The type of cells and fluorescent dyes influenced on the non-specific binding of fluorescently labeled miRNAs to cell surfaces.

The percentage of fluorescence-positive cells in each group of K562 cells (A) and Hela cells (B) treated by Cy5-RS and FAM-RS with and without RNAiMAX was analyzed using flow cytometry and shown on figure. (C) K562 cells or Hela cells were treated by FAM-RS with and without RNAiMAX. The images were scanned by LSCM without nuclear staining using DAPI. The FAM fluorescence image, transmitted light image and merged image of them were shown on figure.
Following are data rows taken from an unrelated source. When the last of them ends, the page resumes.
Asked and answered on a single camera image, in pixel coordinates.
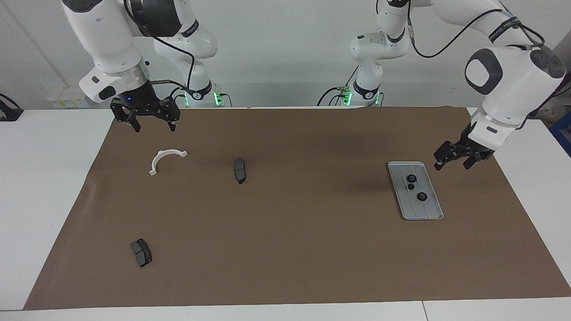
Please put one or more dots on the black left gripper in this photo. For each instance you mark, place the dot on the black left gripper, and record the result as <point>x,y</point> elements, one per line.
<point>475,149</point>

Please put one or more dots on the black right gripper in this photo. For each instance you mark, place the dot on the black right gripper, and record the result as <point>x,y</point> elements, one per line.
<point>142,102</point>

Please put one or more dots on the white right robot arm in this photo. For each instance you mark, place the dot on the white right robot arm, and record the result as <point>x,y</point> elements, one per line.
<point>107,40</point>

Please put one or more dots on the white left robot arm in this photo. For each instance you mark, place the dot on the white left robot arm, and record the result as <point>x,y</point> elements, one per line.
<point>513,76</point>

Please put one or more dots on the silver metal tray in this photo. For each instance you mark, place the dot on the silver metal tray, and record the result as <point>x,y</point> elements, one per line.
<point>428,209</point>

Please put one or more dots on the long dark brake pad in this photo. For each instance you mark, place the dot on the long dark brake pad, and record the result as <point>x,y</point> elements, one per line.
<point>239,170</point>

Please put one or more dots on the blue box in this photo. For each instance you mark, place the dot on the blue box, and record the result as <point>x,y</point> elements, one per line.
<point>563,133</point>

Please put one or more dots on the short dark brake pad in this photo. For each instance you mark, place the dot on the short dark brake pad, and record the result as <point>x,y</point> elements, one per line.
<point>142,253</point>

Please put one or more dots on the brown table mat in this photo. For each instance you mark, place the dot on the brown table mat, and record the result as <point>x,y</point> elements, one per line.
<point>290,249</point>

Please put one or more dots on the white curved plastic bracket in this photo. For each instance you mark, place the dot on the white curved plastic bracket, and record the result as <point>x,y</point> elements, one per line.
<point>155,161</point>

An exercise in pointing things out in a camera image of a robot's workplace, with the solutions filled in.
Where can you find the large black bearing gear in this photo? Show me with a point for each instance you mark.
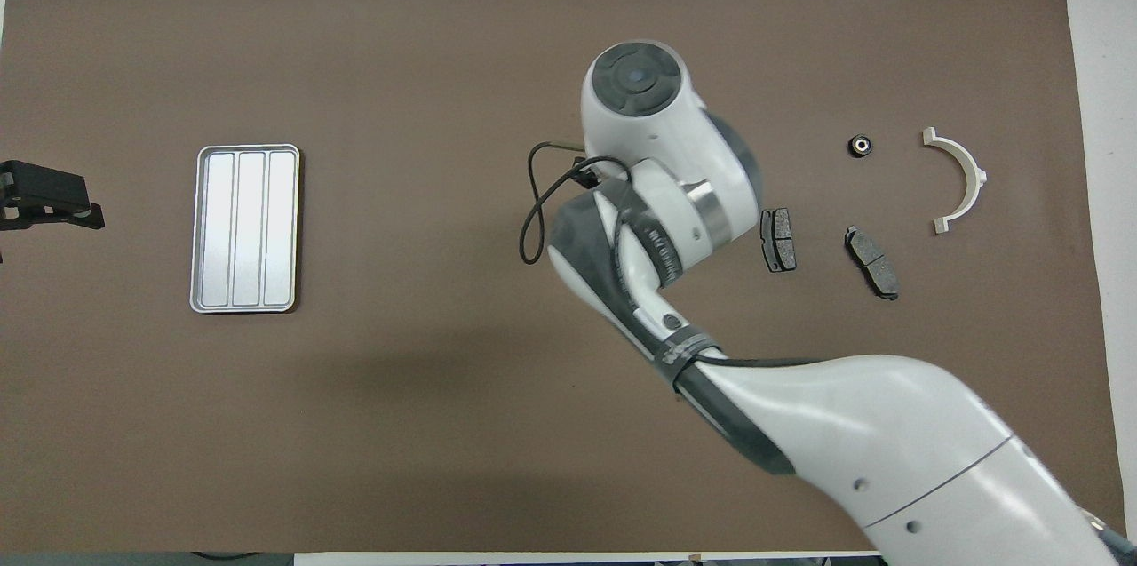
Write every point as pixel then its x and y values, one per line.
pixel 860 145

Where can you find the brown table mat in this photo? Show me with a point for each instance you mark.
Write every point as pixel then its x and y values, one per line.
pixel 400 442

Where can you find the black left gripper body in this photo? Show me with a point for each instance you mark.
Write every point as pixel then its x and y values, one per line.
pixel 4 193

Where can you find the curved dark brake pad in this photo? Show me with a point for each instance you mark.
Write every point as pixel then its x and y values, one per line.
pixel 872 262

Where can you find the rectangular dark brake pad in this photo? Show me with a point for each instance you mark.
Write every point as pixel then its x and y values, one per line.
pixel 779 239

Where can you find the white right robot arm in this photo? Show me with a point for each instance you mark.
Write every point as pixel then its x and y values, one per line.
pixel 888 442

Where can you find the silver metal tray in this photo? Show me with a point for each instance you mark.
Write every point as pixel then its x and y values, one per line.
pixel 244 228

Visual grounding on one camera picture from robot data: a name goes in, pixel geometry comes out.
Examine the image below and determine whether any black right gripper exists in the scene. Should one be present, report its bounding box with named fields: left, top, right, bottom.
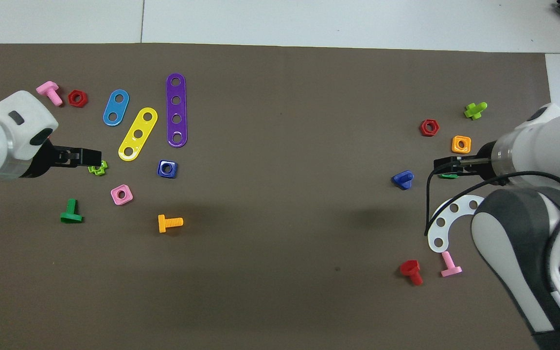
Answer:
left=433, top=141, right=500, bottom=181

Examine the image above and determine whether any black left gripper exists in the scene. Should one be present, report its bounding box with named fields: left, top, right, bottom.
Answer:
left=23, top=140, right=102, bottom=178

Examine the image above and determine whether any blue triangle-head screw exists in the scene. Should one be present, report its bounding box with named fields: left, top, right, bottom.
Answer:
left=391, top=170, right=415, bottom=191

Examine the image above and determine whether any blue square nut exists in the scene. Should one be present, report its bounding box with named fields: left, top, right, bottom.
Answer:
left=157, top=159, right=178, bottom=179

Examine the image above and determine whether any orange square nut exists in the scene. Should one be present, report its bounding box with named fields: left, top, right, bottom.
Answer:
left=451, top=135, right=472, bottom=155

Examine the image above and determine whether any pink square nut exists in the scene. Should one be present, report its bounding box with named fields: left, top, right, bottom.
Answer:
left=110, top=184, right=134, bottom=206

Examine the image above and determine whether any dark green T-head screw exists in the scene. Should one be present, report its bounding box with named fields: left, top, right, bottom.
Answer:
left=60, top=198, right=84, bottom=224

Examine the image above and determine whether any lime green cross screw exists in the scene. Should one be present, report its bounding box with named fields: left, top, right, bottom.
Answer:
left=464, top=102, right=488, bottom=121

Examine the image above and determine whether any pink T-head screw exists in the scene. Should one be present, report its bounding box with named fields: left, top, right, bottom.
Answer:
left=440, top=251, right=463, bottom=278
left=36, top=81, right=64, bottom=107

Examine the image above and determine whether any orange screw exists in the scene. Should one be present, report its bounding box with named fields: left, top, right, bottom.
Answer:
left=157, top=214, right=184, bottom=234

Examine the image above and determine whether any red hex-head screw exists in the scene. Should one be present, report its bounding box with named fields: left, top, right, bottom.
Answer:
left=400, top=260, right=424, bottom=286

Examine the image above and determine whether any blue two-hole strip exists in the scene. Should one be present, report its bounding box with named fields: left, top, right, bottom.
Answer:
left=103, top=89, right=130, bottom=127

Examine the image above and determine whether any yellow three-hole strip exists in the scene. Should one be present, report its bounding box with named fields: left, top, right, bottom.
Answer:
left=118, top=107, right=158, bottom=162

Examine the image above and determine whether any white curved five-hole strip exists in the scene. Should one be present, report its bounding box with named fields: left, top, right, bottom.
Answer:
left=427, top=195, right=486, bottom=253

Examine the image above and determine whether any purple four-hole strip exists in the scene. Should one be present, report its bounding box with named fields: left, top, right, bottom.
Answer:
left=166, top=73, right=188, bottom=148

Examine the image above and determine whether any brown paper mat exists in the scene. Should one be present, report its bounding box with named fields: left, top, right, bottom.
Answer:
left=0, top=43, right=560, bottom=350

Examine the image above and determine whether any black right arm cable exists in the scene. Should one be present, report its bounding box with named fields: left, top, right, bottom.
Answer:
left=424, top=158, right=560, bottom=273

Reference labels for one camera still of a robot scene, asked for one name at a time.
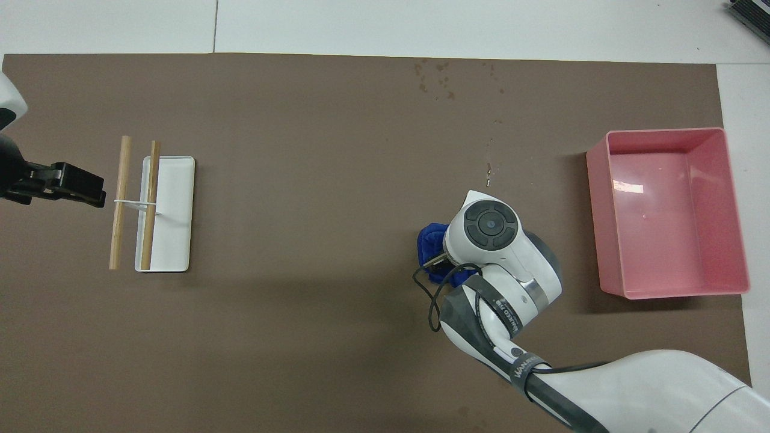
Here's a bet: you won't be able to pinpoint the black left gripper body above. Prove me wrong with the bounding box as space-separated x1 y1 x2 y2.
0 134 56 205

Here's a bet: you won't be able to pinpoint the blue microfibre towel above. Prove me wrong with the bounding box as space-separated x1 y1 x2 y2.
417 223 479 287

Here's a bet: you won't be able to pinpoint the white wooden towel rack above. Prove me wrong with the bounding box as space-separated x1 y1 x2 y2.
114 156 196 273

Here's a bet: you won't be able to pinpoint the long light wooden rod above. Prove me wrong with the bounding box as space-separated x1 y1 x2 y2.
109 135 132 270

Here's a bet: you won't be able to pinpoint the brown table mat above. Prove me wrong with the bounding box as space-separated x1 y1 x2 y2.
0 53 757 433

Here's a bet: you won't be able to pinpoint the pink plastic bin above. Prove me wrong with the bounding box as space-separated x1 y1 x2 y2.
587 127 751 300

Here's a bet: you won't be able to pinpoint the grey keyboard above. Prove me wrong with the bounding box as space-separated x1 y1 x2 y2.
725 0 770 31

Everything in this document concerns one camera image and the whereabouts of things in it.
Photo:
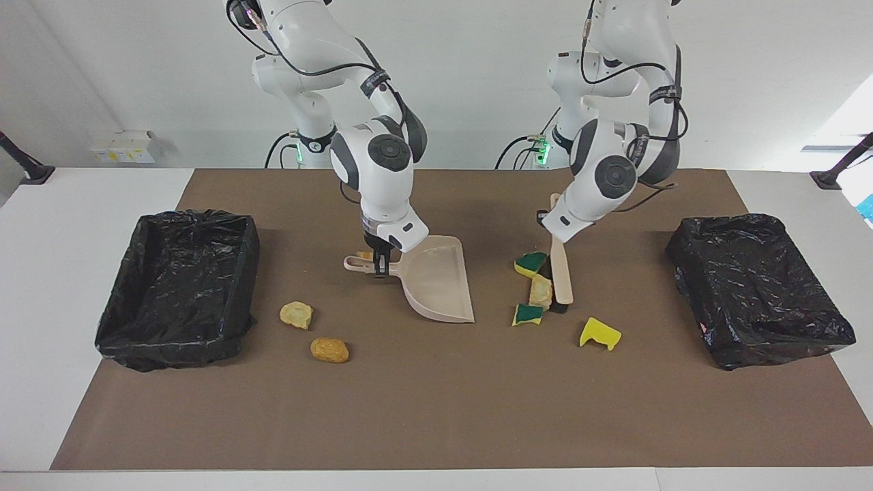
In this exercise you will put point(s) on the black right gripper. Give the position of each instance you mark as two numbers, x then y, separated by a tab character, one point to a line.
378	247

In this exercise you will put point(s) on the yellow notched sponge piece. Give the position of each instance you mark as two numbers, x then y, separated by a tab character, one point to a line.
599	333

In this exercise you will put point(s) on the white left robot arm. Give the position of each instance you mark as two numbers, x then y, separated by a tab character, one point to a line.
600	198

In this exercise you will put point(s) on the brown table mat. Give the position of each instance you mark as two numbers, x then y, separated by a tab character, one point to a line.
436	423

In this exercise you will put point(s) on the beige sponge chunk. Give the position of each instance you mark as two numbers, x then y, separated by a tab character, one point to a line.
540	292

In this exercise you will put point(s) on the white box with yellow labels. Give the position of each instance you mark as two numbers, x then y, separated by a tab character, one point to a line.
123	146

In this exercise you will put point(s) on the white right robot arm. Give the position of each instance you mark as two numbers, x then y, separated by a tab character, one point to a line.
378	184

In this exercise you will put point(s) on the pale yellow crumpled food piece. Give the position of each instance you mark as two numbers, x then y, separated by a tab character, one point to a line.
296	315

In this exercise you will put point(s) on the blue object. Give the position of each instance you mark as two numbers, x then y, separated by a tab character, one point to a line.
867	208

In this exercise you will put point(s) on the pink hand brush black bristles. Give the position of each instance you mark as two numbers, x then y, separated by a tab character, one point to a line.
563	273

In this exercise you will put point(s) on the pink plastic dustpan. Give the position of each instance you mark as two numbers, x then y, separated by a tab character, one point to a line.
436	286

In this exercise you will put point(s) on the black stand leg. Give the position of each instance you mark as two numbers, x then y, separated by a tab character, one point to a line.
829	179
31	170

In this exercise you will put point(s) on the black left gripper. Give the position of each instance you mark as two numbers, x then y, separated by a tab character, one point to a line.
542	218

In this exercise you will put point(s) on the golden brown nugget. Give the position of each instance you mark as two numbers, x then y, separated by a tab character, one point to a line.
329	350

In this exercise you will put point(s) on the bin lined with black bag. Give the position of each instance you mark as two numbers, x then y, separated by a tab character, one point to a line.
177	300
757	293

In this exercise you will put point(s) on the green and yellow sponge piece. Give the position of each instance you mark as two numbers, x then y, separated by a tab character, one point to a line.
530	264
528	314

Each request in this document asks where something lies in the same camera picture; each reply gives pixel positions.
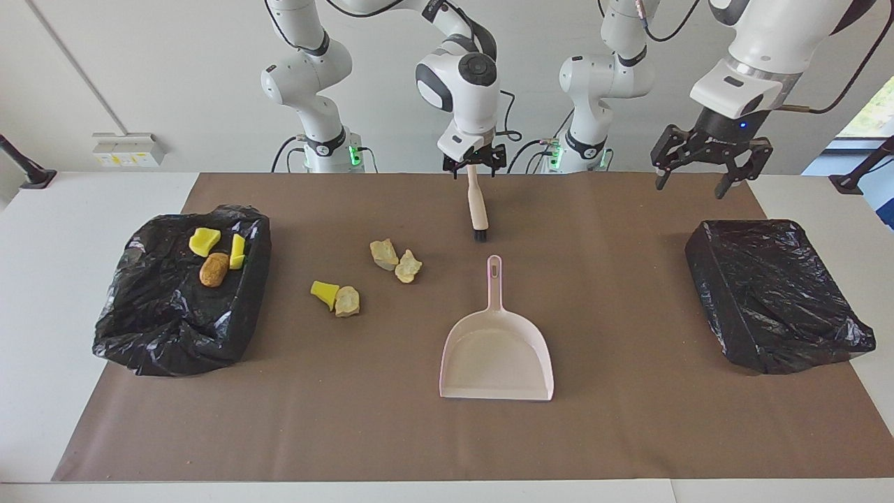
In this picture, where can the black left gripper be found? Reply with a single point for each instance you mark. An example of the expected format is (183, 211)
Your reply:
(726, 136)

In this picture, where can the window with dark frame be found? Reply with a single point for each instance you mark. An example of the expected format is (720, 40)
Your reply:
(873, 112)

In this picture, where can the brown foam lump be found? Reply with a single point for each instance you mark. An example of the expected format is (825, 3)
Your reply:
(214, 270)

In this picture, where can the black camera stand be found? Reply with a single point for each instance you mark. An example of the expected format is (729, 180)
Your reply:
(31, 175)
(848, 183)

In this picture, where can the white wall socket box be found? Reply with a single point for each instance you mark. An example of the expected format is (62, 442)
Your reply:
(129, 149)

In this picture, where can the beige foam chunk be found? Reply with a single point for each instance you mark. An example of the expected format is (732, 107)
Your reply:
(347, 302)
(383, 253)
(408, 267)

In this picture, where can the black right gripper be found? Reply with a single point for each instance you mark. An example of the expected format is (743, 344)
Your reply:
(485, 155)

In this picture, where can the smooth black bag lined bin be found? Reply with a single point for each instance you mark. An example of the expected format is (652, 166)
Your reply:
(768, 293)

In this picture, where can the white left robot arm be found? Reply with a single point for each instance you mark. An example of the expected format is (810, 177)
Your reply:
(601, 77)

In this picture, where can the pale pink plastic dustpan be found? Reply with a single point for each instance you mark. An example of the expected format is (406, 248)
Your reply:
(496, 363)

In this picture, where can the yellow sponge piece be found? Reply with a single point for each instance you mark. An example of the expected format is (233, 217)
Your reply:
(204, 242)
(237, 250)

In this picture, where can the brown table mat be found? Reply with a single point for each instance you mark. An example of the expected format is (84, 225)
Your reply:
(594, 433)

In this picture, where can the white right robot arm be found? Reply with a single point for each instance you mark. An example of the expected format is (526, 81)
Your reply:
(464, 98)

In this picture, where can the yellow sponge wedge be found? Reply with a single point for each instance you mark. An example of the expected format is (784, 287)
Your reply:
(323, 292)

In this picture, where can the crumpled black bag lined bin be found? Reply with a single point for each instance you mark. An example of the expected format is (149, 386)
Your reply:
(174, 328)

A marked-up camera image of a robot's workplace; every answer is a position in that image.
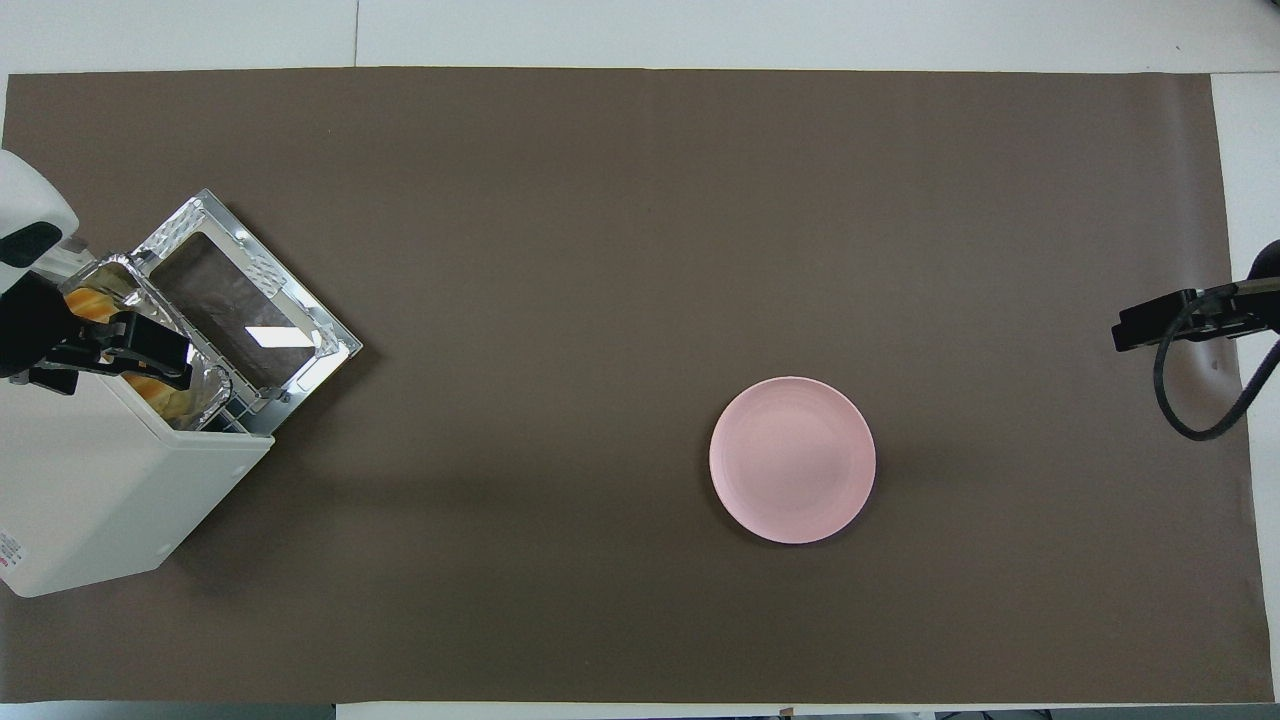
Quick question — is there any pink round plate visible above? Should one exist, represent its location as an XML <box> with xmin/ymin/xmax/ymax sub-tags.
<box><xmin>709</xmin><ymin>376</ymin><xmax>877</xmax><ymax>545</ymax></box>

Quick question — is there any cream white toaster oven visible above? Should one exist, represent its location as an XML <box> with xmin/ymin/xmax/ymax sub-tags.
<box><xmin>0</xmin><ymin>372</ymin><xmax>274</xmax><ymax>599</ymax></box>

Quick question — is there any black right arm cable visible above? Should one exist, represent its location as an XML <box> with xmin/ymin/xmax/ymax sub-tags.
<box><xmin>1152</xmin><ymin>290</ymin><xmax>1280</xmax><ymax>442</ymax></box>

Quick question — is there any brown table mat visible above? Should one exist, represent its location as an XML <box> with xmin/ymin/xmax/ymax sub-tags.
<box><xmin>0</xmin><ymin>68</ymin><xmax>1273</xmax><ymax>704</ymax></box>

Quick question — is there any aluminium foil tray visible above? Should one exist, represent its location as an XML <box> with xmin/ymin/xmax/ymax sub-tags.
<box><xmin>60</xmin><ymin>252</ymin><xmax>234</xmax><ymax>432</ymax></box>

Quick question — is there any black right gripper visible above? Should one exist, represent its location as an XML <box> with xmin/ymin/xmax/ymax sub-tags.
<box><xmin>1113</xmin><ymin>278</ymin><xmax>1280</xmax><ymax>353</ymax></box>

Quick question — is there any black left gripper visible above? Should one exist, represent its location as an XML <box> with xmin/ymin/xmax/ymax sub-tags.
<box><xmin>0</xmin><ymin>272</ymin><xmax>194</xmax><ymax>396</ymax></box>

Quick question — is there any glass oven door metal frame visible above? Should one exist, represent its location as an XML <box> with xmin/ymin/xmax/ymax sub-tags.
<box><xmin>130</xmin><ymin>188</ymin><xmax>364</xmax><ymax>423</ymax></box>

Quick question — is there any sliced orange yellow bread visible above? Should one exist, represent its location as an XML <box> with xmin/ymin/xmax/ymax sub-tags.
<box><xmin>64</xmin><ymin>287</ymin><xmax>198</xmax><ymax>420</ymax></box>

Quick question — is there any metal wire oven rack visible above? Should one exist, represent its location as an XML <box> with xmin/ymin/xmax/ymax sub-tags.
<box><xmin>190</xmin><ymin>398</ymin><xmax>273</xmax><ymax>434</ymax></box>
The total fluorescence intensity per cell (TFIPC) was also calculated in each group of K562 cells (D) and Hela cells (E) treated by Cy5-RS and FAM-RS with and without RNAiMAX. All statistical analysis was performed by ANOVA. ▲: P<0.05 compared with the groups of K562 or Hela cells transfected by Cy5-RS with and without RNAiMAX. ★: P<0.05 compared with K562 cells transfected by FAM-RS with and without RNAiMAX. △: P<0.05 compared with Hela cells transfected by FAM-RS and RNAiMAX. The structural formula and hydrophilic curve of Cy5 (F) and FAM (G) showed that Cy5 was strongly hydrophobic with LogD 3.81 and FAM was strongly hydrophilic with LogD -5.53 at pH = 7.0.